Transcribe the following entries word for word. End with the line where "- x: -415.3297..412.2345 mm" appears.

**********

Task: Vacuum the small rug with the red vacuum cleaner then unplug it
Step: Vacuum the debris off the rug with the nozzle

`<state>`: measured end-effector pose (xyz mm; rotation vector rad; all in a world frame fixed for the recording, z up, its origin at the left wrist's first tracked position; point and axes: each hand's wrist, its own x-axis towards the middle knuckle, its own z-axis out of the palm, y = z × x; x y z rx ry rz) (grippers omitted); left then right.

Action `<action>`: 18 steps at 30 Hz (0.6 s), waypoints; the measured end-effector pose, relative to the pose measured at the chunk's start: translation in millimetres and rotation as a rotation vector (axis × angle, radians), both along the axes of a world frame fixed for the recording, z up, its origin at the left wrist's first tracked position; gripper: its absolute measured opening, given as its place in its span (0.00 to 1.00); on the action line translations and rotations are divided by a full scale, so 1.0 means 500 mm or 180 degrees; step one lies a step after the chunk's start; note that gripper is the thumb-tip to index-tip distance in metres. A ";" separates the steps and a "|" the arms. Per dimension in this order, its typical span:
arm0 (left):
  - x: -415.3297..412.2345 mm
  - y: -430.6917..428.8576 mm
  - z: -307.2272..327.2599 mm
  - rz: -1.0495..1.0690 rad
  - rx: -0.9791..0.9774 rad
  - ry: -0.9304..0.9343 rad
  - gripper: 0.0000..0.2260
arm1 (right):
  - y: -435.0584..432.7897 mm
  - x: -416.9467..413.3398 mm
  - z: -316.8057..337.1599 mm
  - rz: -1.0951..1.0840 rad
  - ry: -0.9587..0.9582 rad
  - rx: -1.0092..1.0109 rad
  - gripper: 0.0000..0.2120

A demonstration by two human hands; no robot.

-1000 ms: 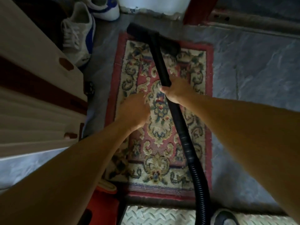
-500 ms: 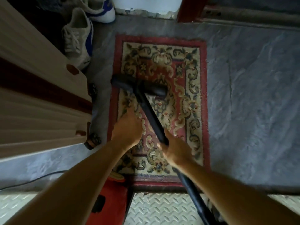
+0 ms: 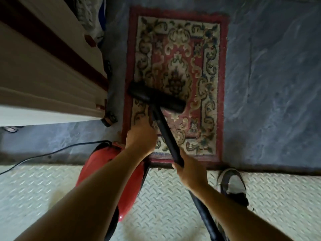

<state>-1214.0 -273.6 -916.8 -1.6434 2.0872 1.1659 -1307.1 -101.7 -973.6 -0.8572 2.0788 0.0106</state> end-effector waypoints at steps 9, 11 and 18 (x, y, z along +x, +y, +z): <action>-0.021 0.081 0.051 -0.0804 -0.0031 0.0238 0.22 | 0.173 0.089 0.096 -0.0045 -0.0018 0.0785 0.32; -0.031 0.082 0.029 -0.0877 -0.0175 0.0326 0.19 | 0.115 0.034 0.063 -0.0083 0.0174 0.0423 0.29; -0.058 0.046 -0.081 -0.0685 -0.0214 0.0376 0.20 | -0.163 -0.205 -0.044 -0.0491 0.0622 -0.0224 0.19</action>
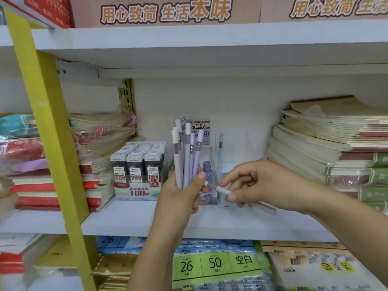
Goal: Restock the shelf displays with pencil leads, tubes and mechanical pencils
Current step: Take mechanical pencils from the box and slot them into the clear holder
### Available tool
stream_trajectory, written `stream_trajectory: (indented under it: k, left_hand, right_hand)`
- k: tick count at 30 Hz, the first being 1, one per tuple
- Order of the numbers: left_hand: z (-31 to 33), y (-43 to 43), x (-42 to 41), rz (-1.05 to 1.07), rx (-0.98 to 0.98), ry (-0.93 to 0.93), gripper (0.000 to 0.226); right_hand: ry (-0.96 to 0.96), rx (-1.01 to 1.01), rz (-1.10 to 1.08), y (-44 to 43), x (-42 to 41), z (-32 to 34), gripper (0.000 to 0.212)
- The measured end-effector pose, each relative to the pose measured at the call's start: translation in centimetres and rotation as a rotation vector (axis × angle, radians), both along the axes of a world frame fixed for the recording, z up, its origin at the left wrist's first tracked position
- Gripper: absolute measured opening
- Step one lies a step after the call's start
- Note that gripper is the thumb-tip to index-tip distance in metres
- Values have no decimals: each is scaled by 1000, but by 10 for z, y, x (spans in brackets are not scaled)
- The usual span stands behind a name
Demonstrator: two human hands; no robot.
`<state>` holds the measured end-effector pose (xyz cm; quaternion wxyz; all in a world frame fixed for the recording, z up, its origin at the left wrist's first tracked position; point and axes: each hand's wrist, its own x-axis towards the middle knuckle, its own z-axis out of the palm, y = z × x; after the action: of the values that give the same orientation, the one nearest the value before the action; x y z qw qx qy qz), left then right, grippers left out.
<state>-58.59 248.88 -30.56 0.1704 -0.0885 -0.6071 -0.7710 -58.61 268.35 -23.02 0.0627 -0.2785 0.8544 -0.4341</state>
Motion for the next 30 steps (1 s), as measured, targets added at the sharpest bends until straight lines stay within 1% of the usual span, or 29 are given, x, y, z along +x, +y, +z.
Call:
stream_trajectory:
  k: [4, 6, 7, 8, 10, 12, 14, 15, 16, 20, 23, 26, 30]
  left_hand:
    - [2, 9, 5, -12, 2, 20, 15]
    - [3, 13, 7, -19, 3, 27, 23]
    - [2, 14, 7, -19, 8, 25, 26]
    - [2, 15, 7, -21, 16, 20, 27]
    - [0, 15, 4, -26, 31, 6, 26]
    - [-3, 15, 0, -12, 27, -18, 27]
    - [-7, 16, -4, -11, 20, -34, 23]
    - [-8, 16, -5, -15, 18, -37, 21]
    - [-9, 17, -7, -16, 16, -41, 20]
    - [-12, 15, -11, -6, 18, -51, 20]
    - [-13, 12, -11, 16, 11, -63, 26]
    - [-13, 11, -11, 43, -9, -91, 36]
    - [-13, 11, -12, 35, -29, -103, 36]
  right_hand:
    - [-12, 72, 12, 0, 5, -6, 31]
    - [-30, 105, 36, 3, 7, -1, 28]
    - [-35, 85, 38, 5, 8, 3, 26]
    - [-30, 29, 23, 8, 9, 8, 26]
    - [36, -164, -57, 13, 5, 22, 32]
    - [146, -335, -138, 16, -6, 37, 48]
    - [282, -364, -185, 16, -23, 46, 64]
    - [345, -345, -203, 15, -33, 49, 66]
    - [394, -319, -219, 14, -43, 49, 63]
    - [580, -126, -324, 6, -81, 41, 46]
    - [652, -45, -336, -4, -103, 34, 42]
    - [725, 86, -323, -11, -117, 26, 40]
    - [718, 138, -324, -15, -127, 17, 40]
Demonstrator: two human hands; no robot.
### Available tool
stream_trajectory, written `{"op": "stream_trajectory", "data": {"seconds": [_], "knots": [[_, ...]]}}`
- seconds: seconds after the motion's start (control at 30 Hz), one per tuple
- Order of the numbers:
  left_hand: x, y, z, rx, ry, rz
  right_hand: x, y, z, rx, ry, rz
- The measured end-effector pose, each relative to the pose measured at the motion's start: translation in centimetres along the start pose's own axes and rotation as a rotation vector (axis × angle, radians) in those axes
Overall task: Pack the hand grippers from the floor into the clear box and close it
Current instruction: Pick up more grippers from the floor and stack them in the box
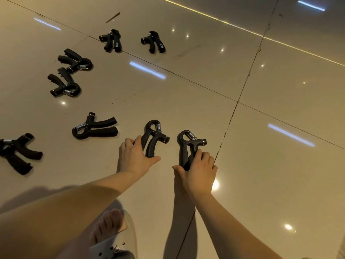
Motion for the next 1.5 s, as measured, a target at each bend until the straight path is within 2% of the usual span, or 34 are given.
{"op": "stream_trajectory", "data": {"seconds": [0.27, 0.37, 0.47, 0.8, 0.93, 1.03, 1.27, 1.5], "knots": [[0.8, -0.4, 0.0, 0.023, -0.094, 0.102, 0.6, 0.2, -1.8, 0.034, 0.108, -0.028], [1.8, -0.9, -0.3, -0.035, -0.113, 0.113, 1.7, -0.6, -3.1, 0.092, 0.094, -0.008], [3.7, -1.9, -1.9, -0.164, -0.145, 0.085, 4.1, -1.3, -4.3, 0.128, 0.076, -0.028], [15.2, -8.2, -15.5, -0.682, -0.170, -0.007, 21.6, -3.7, -11.0, 0.140, -0.016, -0.383], [21.4, -12.7, -22.3, -0.886, -0.154, -0.109, 30.2, -6.7, -13.4, 0.111, -0.029, -0.512], [25.5, -16.8, -26.8, -1.008, -0.180, -0.117, 36.5, -10.2, -15.8, 0.088, -0.042, -0.604], [30.2, -28.8, -34.3, -1.188, -0.266, -0.115, 47.4, -21.3, -22.8, 0.055, -0.072, -0.721], [28.4, -40.8, -39.1, -1.276, -0.274, -0.059, 51.2, -31.9, -28.6, -0.051, -0.128, -0.735]]}}
Point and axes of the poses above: each hand's wrist, its own y-axis towards the middle knuckle, its own x-axis out of the back of the hand, z = x × y, the point moved 3 cm from there along y, towards the middle knuckle, and after that the axes turned 9 degrees about x, right-handed, at the moved point
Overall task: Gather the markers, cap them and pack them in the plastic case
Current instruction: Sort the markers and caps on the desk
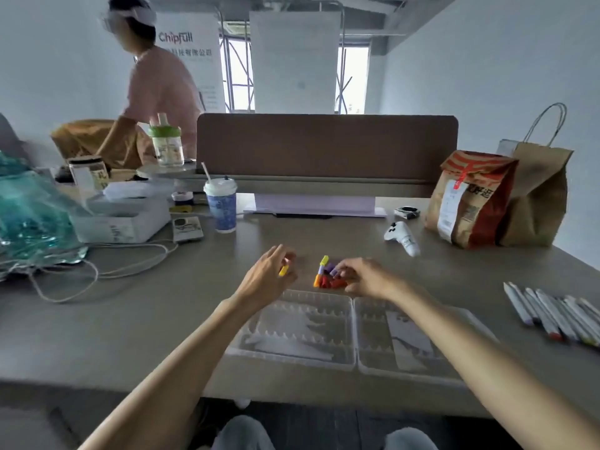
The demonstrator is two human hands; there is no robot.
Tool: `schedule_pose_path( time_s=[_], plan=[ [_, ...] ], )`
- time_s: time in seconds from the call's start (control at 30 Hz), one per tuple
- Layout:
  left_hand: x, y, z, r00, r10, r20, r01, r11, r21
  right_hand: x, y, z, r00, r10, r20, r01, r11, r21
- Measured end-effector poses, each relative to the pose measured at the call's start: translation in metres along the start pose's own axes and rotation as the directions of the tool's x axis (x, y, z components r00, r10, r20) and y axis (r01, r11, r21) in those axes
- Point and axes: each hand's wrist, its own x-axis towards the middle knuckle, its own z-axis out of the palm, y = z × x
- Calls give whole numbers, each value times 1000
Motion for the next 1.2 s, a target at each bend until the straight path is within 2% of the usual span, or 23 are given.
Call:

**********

ANSWER BOX:
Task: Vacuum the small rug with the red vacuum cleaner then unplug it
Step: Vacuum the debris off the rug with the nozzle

`<state>`: measured end-effector pose (xyz mm; rotation vector rad; all in a world frame fixed for the recording, z up, its origin at the left wrist's first tracked position; point and axes: each hand's wrist, its own x-axis towards the middle knuckle, its own z-axis out of the palm, y = z × x; x y z rx ry rz) (grippers omitted); left then right.

Action `<action>`: 18 steps at 30 Hz (0.6 s), waypoints; the measured end-effector pose, relative to the pose measured at the chunk's start: translation in millimetres and rotation as a rotation vector (axis × angle, radians), both along the axes of a world frame fixed for the recording, z up, its origin at the left wrist's first tracked position; gripper: its absolute measured opening, given as its place in its span (0.00 to 1.00); on the action line translations and rotations are divided by a full scale, so 1.0 means 500 mm or 180 degrees; step one lies a step after the chunk's start; note that gripper is the thumb-tip to index-tip distance in metres. A ";" separates the steps and a "|" the arms. Per dimension in this order, its typical span:
arm0 (left):
  - x: -415.3297..412.2345 mm

For this exercise, nothing further remains to be done.